**STORED DATA**

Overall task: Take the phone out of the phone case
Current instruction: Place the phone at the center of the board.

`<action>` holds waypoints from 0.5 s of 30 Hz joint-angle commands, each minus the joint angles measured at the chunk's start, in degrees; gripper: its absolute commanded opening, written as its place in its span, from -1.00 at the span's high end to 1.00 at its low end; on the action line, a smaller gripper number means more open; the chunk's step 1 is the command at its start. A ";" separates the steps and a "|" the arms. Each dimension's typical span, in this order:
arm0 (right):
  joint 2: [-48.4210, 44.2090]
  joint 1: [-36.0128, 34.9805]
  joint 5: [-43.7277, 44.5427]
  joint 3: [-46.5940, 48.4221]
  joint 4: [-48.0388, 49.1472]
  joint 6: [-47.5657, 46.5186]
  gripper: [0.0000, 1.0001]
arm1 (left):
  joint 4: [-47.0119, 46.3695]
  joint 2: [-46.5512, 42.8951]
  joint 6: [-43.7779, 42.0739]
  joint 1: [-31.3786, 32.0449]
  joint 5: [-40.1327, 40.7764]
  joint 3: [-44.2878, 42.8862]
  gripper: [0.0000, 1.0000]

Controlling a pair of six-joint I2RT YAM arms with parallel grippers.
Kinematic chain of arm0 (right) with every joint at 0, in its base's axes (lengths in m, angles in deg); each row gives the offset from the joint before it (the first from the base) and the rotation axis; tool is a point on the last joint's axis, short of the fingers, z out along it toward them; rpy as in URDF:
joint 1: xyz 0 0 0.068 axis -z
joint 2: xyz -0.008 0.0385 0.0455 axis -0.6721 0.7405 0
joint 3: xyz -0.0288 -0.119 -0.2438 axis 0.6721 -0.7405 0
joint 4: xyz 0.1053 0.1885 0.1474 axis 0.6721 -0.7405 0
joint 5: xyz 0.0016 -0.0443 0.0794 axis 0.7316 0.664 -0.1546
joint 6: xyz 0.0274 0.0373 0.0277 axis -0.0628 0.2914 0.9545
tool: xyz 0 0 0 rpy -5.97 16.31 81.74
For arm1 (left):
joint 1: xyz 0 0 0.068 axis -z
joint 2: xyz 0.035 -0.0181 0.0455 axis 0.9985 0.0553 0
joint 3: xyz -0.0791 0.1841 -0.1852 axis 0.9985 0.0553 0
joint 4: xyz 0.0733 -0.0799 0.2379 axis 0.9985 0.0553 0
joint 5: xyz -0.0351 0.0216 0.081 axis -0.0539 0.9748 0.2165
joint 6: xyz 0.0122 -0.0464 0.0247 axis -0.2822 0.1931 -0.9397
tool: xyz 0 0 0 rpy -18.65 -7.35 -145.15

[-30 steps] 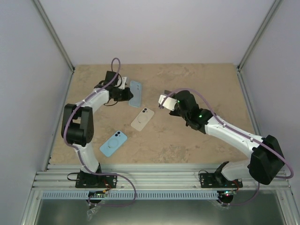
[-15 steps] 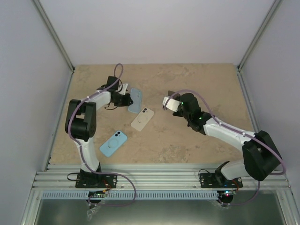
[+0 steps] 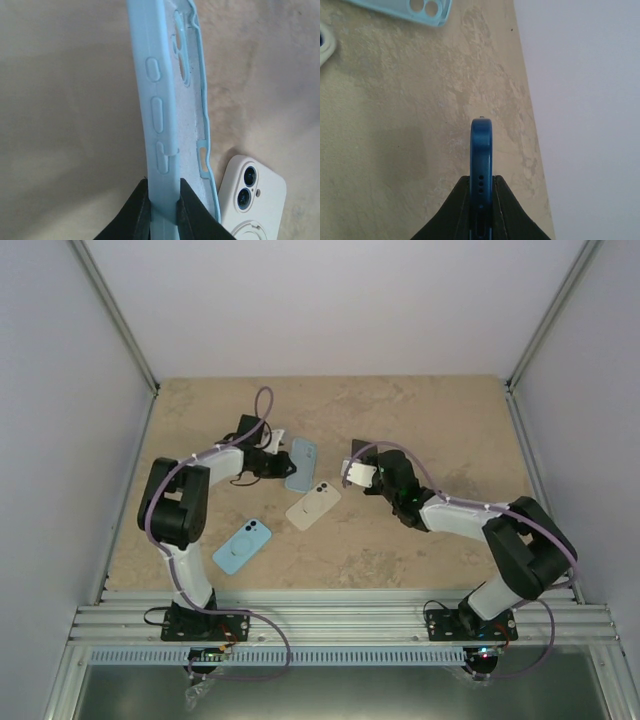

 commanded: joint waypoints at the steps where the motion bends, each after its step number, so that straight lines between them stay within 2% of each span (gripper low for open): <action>1: 1.54 0.10 -1.07 -0.98 10.84 -2.86 0.99 | 6.70 -0.51 2.15 6.23 -5.54 4.51 1.00; 8: 3.23 0.08 -4.25 -5.50 17.40 -6.44 0.99 | -4.96 -5.76 13.16 6.24 -7.52 11.65 1.00; 15: 7.21 -0.63 -2.45 -7.75 26.42 -8.77 0.99 | -7.97 -4.19 15.72 5.34 -9.04 9.64 1.00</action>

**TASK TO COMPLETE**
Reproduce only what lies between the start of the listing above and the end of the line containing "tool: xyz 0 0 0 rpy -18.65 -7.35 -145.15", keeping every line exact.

**ANSWER SECTION**
Overall task: Take the phone out of the phone case
Current instruction: Place the phone at the center of the board.

`<action>` holds waypoints from 0.5 s of 30 Hz joint-angle commands, each minus the joint angles measured at the chunk's start, in degrees; gripper: its absolute commanded opening, written as its place in its span, from -1.00 at the span's high end to 1.00 at its low end; on the action line, a smaller gripper number means more open; the chunk's step 1 is the command at its start. A ";" separates the steps and a "|" the arms. Each dimension's typical span, in this order:
arm0 (right):
  joint 2: [-48.4210, 44.2090]
  joint 1: [-36.0128, 34.9805]
  joint 5: [-43.7277, 44.5427]
  joint 3: [-46.5940, 48.4221]
  joint 4: [-48.0388, 49.1472]
  joint 6: [-47.5657, 46.5186]
  gripper: [0.0000, 1.0001]
arm1 (left):
  joint 4: [-47.0119, 46.3695]
  joint 2: [-46.5512, 42.8951]
  joint 6: [-43.7779, 42.0739]
  joint 1: [-31.3786, 32.0449]
  joint 5: [-40.1327, 40.7764]
  joint 3: [-44.2878, 42.8862]
  gripper: [0.0000, 1.0000]

Controlling a pair of six-joint I2RT YAM arms with parallel grippers.
Kinematic chain of arm0 (right) with every joint at 0, in its base's axes (lengths in m, angles in deg); each row gives the offset from the joint before it (the first from the base) and the rotation axis; tool is a point on the last joint's axis, short of the fingers, z out along it toward them; rpy as in URDF:
joint 1: xyz 0 0 0.068 axis -z
joint 2: xyz -0.008 0.0385 0.0455 axis -0.6721 0.7405 0
joint 3: xyz -0.0288 -0.119 -0.2438 axis 0.6721 -0.7405 0
joint 4: xyz 0.1053 0.1885 0.1474 axis 0.6721 -0.7405 0
joint 5: xyz 0.0016 -0.0443 0.0794 axis 0.7316 0.664 -0.1546
joint 6: xyz 0.0274 0.0373 0.0277 axis -0.0628 0.2914 0.9545
tool: xyz 0 0 0 rpy -5.97 16.31 81.74
For arm1 (left):
joint 1: xyz 0 0 0.068 axis -z
joint 2: xyz 0.035 -0.0181 0.0455 axis 0.9985 0.0553 0
joint 3: xyz -0.0791 0.1841 -0.1852 axis 0.9985 0.0553 0
joint 4: xyz 0.0733 -0.0799 0.2379 axis 0.9985 0.0553 0
joint 5: xyz -0.0351 0.0216 0.081 axis -0.0539 0.9748 0.2165
joint 6: xyz 0.0122 -0.0464 0.0247 axis -0.2822 0.1931 -0.9397
tool: xyz 0 0 0 rpy -18.65 -7.35 -145.15

The exercise is done, with nothing more to add.